Jeanine Cummins, de par son histoire personnelle, s’est toujours davantage intéressée aux victimes qu’aux coupables. Alors elle raconte le destin des oubliés du continent américain, de ceux qui ne peuvent pas porter le nom d’ « Américains » puisque les États-Unis ont fait leur ce terme. Elle raconte ceux qui sous le dédain sont devenus la poussière du continent, la saleté. La American Dirt. On lui a reproché de s’approprier des destins, de faciliter les choses, de simplifier le Mexique, de le réduire à un pays de violence. Bien sûr, il y a des failles, peut-être écrit-elle avec un regard de blanc, de « gringa » – sûrement même, mais comme elle le dit, c’est mieux que rien.
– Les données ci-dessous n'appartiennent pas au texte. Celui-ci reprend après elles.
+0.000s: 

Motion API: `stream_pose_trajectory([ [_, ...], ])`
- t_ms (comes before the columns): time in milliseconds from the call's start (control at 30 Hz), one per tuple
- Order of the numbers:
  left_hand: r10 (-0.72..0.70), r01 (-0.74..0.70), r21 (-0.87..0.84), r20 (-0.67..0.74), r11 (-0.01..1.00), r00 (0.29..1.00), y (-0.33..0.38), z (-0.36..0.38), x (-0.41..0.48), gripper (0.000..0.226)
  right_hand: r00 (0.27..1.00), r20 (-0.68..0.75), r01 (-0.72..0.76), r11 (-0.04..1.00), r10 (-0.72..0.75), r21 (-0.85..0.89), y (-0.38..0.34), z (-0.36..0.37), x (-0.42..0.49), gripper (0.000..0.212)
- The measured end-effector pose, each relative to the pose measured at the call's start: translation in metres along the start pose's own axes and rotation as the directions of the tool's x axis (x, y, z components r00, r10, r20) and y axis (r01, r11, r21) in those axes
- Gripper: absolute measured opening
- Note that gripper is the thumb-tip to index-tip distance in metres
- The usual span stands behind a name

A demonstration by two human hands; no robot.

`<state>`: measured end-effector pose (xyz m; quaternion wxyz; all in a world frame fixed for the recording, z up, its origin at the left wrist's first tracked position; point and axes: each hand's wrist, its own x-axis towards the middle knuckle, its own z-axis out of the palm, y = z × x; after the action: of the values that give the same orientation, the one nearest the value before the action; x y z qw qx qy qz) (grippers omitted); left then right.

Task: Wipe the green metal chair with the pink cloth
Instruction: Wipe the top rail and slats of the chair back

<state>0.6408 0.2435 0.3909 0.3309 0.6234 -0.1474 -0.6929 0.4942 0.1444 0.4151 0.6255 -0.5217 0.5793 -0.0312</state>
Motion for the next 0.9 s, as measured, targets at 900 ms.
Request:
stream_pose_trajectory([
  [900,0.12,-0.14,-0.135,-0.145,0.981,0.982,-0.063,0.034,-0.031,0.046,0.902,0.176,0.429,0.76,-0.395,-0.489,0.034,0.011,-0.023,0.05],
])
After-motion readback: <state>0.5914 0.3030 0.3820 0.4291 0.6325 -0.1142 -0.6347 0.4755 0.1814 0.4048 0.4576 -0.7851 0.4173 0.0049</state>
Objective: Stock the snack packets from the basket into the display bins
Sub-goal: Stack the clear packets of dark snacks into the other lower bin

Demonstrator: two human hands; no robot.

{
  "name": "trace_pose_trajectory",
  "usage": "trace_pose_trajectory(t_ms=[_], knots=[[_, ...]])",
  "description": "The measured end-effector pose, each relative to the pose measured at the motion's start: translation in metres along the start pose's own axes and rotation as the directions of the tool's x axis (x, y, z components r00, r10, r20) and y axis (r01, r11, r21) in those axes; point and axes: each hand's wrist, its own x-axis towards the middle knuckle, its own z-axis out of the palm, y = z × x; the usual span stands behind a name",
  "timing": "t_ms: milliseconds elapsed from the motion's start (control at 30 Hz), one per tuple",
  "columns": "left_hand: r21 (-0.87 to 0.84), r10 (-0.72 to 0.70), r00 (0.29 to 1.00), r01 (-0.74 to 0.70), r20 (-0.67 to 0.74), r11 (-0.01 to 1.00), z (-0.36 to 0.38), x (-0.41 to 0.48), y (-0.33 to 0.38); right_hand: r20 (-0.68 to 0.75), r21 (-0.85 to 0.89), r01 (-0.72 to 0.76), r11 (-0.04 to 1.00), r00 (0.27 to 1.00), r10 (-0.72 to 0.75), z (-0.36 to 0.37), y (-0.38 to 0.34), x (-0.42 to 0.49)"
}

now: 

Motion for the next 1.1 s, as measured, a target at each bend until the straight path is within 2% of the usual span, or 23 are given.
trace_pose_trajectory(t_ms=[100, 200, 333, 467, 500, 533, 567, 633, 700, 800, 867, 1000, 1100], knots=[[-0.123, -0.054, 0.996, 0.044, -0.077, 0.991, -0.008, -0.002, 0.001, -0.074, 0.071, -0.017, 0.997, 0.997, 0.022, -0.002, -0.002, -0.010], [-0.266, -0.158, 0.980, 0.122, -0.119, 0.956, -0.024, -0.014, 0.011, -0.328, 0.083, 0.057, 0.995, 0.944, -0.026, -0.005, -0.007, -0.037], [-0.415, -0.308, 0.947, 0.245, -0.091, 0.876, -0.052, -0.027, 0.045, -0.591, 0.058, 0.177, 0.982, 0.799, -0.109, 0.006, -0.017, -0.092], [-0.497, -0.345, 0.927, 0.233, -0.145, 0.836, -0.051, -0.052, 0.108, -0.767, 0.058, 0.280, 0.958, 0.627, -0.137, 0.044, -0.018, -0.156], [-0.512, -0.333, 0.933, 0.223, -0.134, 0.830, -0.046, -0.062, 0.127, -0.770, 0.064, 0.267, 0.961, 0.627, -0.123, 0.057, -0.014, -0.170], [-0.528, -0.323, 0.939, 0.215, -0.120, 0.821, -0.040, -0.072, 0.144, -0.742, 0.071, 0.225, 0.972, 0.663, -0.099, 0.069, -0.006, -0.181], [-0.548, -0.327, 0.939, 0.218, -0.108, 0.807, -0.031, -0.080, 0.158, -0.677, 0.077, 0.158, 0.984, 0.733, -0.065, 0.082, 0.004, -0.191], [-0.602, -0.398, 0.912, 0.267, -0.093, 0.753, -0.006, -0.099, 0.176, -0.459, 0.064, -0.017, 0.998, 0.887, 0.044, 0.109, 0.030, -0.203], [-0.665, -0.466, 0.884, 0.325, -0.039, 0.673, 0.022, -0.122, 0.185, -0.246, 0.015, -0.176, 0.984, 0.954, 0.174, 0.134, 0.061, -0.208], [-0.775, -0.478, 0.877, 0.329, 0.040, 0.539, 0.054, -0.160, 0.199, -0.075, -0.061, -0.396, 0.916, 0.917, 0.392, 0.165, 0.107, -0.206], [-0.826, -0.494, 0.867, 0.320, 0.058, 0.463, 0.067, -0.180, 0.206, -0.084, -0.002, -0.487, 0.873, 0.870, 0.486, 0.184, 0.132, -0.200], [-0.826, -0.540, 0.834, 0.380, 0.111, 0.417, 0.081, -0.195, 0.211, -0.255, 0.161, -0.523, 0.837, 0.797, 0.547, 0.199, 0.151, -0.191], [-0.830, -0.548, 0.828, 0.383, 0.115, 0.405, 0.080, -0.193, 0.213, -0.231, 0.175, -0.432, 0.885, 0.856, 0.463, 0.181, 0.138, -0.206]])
En outre, on imagine que Don Winslow ne dit pas de n’importe quel récit qu’il voit en lui « Les Raisins de la colère de notre époque ».
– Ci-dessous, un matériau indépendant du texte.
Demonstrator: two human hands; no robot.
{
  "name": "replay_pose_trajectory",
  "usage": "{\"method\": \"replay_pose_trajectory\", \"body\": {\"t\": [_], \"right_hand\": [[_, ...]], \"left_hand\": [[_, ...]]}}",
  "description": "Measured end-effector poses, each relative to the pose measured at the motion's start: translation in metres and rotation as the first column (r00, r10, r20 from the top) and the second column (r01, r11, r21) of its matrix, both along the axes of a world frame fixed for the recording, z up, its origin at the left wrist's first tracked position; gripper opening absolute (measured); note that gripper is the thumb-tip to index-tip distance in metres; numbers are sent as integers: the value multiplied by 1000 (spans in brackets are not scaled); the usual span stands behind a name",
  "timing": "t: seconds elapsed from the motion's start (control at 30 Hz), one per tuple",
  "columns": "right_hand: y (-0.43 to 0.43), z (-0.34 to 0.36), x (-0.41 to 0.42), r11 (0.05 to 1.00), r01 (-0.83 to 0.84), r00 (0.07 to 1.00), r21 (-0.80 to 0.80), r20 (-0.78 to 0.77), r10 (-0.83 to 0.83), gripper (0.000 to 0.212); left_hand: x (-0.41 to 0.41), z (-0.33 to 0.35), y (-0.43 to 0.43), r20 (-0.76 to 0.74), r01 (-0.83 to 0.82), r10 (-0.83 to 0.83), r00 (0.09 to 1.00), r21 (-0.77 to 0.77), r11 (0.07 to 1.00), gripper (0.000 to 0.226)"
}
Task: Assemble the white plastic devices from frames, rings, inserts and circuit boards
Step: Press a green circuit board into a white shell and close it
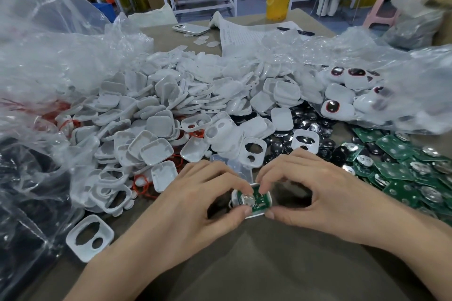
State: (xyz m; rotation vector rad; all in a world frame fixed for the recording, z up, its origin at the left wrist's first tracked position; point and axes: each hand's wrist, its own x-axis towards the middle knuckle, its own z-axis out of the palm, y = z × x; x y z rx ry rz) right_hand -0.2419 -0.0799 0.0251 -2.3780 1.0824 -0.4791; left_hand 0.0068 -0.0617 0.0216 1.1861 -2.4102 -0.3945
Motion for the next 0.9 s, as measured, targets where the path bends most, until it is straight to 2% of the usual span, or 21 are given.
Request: {"method": "replay_pose_trajectory", "body": {"t": [0.13, 0.3, 0.9], "right_hand": [[1, -1, -1, 997, 55, 997, 55, 51, -58, 34], [1, -1, -2, 997, 60, 997, 57, 50, -63, 37], [-1, -3, -4, 997, 47, 999, 58, 20, -48, 33]], "left_hand": [[-1, -1, 0, -14, -6, 6, 1000, 23, 1000, 20], [1, 0, -1, -19, 7, -6, 1000, 40, 999, 21], [1, 0, -1, 0, -6, 7, 1000, 56, 998, 21]]}}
Lydia et Luca, alors que s’ouvre ce roman, sont en danger de mort. Ils le seront à chaque page, à chaque ligne. Chaque minute qu’évoque Jeanine Cummins les voit à quelques centimètres du basculement. Seize personnes meurent et avec elles l’avenir de la mère et de son fils au Mexique. Acapulco est de moins en moins sûre, les cartels y tuent, torturent, terrorisent. Alors ils partiront, traqués, n’ayant plus rien à perdre puisqu’ils ont déjà tout perdu. Ils doivent survivre parce que c’est ainsi que nous sommes faits, poussés par un instinct irrépressible nous luttons contre la mort, même quand ce serait le seul réconfort qui nous resterait. Impossible que Lydia ne disparaisse, elle doit épauler son fils, le guider ; impossible que Luca ne disparaisse, il est la lumière de sa mère, son pilier, ce qui la retient sur Terre, son amarre à la vie. Alors ils lutteront, bon an, mal an.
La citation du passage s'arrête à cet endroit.